From the line containing "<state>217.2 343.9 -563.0" down to the line containing "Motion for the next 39" in the records below, reproduce every line exactly, ends included, and omit all others.

· · · ·

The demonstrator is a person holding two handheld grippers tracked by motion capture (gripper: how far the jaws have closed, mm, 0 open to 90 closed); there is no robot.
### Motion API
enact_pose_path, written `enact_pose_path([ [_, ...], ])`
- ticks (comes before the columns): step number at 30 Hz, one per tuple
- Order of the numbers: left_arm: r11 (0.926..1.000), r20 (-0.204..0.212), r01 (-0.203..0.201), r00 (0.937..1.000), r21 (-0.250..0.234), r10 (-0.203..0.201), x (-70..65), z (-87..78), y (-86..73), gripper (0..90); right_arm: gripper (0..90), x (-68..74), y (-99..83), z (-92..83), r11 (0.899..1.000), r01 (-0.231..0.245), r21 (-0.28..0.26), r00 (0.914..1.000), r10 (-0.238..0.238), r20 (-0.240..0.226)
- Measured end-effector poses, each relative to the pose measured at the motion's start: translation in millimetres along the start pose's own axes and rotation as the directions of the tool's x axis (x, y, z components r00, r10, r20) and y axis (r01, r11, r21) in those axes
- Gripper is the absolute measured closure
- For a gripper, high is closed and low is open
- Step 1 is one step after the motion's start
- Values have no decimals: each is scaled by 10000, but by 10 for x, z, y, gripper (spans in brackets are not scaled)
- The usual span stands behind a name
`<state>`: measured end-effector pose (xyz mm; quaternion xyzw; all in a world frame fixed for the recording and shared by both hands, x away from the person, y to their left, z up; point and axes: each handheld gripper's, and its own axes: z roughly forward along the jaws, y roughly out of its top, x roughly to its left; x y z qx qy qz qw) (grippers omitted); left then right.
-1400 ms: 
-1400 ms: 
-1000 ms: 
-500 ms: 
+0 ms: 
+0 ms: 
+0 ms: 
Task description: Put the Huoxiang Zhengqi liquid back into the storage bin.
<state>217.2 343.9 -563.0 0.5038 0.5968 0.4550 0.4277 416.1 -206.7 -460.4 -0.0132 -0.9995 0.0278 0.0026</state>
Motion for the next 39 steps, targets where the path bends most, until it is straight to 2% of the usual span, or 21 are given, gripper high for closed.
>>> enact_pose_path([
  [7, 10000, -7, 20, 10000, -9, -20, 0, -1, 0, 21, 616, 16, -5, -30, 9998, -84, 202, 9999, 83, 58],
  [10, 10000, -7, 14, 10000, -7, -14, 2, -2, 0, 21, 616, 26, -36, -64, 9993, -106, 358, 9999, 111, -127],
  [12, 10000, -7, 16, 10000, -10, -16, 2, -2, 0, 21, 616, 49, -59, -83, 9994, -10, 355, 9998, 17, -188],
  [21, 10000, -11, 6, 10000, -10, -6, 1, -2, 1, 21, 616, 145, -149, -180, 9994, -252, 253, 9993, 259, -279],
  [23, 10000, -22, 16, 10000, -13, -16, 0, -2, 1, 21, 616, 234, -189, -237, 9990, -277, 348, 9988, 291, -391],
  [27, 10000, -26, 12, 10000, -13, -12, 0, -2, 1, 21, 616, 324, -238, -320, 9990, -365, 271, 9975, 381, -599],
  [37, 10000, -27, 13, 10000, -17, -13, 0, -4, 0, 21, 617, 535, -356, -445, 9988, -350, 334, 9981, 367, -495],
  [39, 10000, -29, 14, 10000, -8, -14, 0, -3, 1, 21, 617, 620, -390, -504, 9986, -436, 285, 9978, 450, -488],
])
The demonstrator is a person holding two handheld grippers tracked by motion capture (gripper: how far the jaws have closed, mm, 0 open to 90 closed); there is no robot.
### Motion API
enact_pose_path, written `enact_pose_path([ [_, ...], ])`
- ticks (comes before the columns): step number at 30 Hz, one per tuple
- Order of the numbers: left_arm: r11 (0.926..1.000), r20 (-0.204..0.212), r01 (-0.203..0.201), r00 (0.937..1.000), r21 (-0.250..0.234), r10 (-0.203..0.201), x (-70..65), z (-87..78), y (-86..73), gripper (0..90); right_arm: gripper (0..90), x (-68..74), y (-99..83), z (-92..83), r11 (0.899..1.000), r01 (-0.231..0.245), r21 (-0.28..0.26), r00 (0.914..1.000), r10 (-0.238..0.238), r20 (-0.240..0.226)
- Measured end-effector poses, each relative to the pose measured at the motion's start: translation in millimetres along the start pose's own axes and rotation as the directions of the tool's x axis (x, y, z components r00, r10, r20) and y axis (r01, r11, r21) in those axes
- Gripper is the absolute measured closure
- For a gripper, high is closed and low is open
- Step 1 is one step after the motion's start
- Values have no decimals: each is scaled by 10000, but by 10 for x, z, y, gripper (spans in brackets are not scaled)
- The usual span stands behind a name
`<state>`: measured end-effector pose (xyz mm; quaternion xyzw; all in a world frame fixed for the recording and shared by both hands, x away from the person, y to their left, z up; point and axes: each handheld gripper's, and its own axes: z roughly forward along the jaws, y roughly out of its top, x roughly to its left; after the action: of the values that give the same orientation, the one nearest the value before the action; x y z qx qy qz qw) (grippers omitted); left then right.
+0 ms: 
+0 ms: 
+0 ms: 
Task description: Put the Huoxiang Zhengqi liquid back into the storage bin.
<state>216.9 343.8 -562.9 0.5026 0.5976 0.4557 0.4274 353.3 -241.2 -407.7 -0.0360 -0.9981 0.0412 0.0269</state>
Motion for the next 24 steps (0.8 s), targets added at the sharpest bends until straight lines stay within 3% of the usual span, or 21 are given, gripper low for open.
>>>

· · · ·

#### Reply to the task:
<state>217.2 343.9 -563.0 0.5038 0.5968 0.4550 0.4277 416.1 -206.7 -460.4 -0.0132 -0.9995 0.0278 0.0026</state>
Motion for the next 39 steps, targets where the path bends most, until it is straight to 2% of the usual span, or 21 are given, gripper high for closed.

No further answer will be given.